__ABOUT THIS EXERCISE__:
From the line containing "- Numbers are" through the final line of the records, reproduce every line exactly.

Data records
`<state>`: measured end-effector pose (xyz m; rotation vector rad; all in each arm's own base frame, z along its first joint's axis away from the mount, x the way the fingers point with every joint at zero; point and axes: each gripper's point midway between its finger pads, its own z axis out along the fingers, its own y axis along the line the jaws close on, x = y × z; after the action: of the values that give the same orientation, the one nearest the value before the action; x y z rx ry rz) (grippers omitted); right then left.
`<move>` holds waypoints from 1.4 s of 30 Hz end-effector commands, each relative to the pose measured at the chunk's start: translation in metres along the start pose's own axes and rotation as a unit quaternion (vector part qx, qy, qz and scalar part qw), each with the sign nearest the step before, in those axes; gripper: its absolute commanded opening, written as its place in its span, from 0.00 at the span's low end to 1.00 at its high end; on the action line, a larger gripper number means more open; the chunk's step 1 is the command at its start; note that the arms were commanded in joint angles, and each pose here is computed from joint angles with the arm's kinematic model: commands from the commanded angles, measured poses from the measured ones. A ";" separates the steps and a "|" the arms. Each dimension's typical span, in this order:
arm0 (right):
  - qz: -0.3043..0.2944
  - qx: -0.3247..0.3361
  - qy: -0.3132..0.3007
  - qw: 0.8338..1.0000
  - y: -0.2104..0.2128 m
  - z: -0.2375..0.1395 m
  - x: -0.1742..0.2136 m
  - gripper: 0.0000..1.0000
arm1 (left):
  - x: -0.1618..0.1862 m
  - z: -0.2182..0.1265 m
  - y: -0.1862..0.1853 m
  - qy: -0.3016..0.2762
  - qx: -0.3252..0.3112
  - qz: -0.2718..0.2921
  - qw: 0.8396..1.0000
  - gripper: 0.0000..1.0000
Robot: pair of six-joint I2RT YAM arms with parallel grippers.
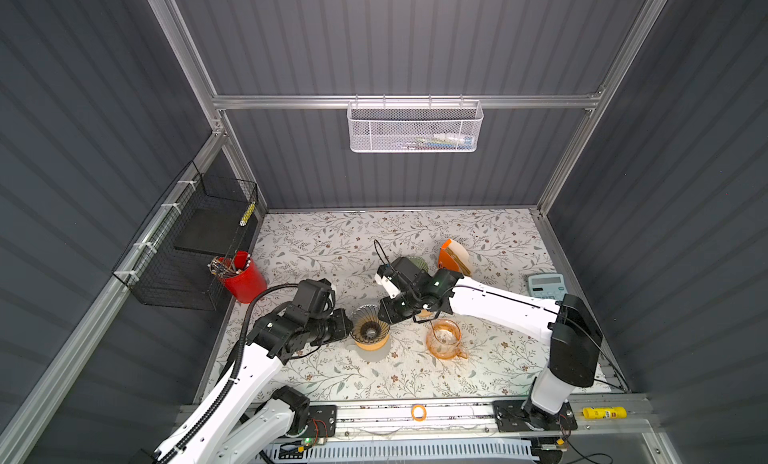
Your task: Place the coffee filter in the dripper
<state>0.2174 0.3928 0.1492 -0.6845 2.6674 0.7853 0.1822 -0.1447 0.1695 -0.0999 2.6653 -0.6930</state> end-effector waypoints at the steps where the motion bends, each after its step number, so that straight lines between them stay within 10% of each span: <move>1: -0.010 0.010 -0.004 1.000 0.002 -0.006 -0.005 0.28 | -0.005 -0.010 -0.004 -0.010 -0.002 0.017 1.000 0.24; 29: -0.003 0.000 -0.101 0.995 0.005 -0.086 -0.026 0.48 | -0.027 -0.034 -0.019 -0.050 0.001 0.030 0.998 0.25; 42: 0.103 0.048 -0.196 0.974 -0.105 -0.154 -0.026 0.41 | -0.076 -0.032 -0.066 -0.086 0.051 0.077 0.992 0.24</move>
<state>0.2722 0.2581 0.2346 -0.2390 2.4478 0.7679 0.2268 -0.1606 0.2321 -0.0201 2.5053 -0.6864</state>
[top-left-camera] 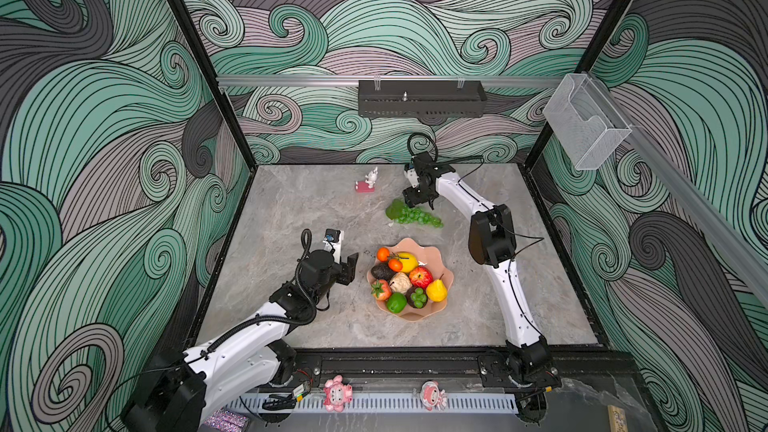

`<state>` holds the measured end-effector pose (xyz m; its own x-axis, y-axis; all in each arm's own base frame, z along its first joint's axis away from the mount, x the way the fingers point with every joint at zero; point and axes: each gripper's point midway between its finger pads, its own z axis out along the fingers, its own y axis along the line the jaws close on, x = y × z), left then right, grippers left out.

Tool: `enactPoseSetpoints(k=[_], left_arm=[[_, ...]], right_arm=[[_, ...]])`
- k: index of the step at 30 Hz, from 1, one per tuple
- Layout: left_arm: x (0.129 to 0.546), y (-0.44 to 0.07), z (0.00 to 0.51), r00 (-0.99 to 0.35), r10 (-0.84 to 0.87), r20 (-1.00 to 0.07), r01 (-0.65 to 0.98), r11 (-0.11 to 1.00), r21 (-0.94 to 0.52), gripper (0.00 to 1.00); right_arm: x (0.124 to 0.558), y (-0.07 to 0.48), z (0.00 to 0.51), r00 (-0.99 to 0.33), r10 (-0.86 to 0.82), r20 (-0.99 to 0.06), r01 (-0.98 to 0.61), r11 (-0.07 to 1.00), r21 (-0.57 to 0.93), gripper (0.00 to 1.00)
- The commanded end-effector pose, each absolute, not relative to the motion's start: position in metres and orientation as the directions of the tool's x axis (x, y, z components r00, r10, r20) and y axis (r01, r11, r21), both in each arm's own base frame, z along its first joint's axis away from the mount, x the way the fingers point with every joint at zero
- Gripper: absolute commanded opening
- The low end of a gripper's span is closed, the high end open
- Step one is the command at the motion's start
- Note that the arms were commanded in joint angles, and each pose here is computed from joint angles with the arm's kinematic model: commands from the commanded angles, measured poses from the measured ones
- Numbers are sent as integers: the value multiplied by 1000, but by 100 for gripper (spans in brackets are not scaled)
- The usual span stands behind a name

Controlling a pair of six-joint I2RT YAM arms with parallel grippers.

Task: Place and organize the fake fruits in the fruit bowl
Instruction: 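Lower the right gripper onto the green grape bunch by its leaf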

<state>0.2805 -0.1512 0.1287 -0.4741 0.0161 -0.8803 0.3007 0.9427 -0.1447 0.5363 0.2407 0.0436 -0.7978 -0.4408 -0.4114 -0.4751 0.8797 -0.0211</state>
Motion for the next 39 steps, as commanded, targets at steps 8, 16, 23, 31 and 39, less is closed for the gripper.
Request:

__COMPLETED EXERCISE__:
- Numbers are sent as integers: the value multiplied by 1000, but by 100 for gripper (spans in brackets are not scaled)
- The usual span stands behind a name

Controlling a pair of six-joint I2RT YAM arms with parallel grippers.

Task: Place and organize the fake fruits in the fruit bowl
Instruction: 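Lower the right gripper onto the green grape bunch by its leaf
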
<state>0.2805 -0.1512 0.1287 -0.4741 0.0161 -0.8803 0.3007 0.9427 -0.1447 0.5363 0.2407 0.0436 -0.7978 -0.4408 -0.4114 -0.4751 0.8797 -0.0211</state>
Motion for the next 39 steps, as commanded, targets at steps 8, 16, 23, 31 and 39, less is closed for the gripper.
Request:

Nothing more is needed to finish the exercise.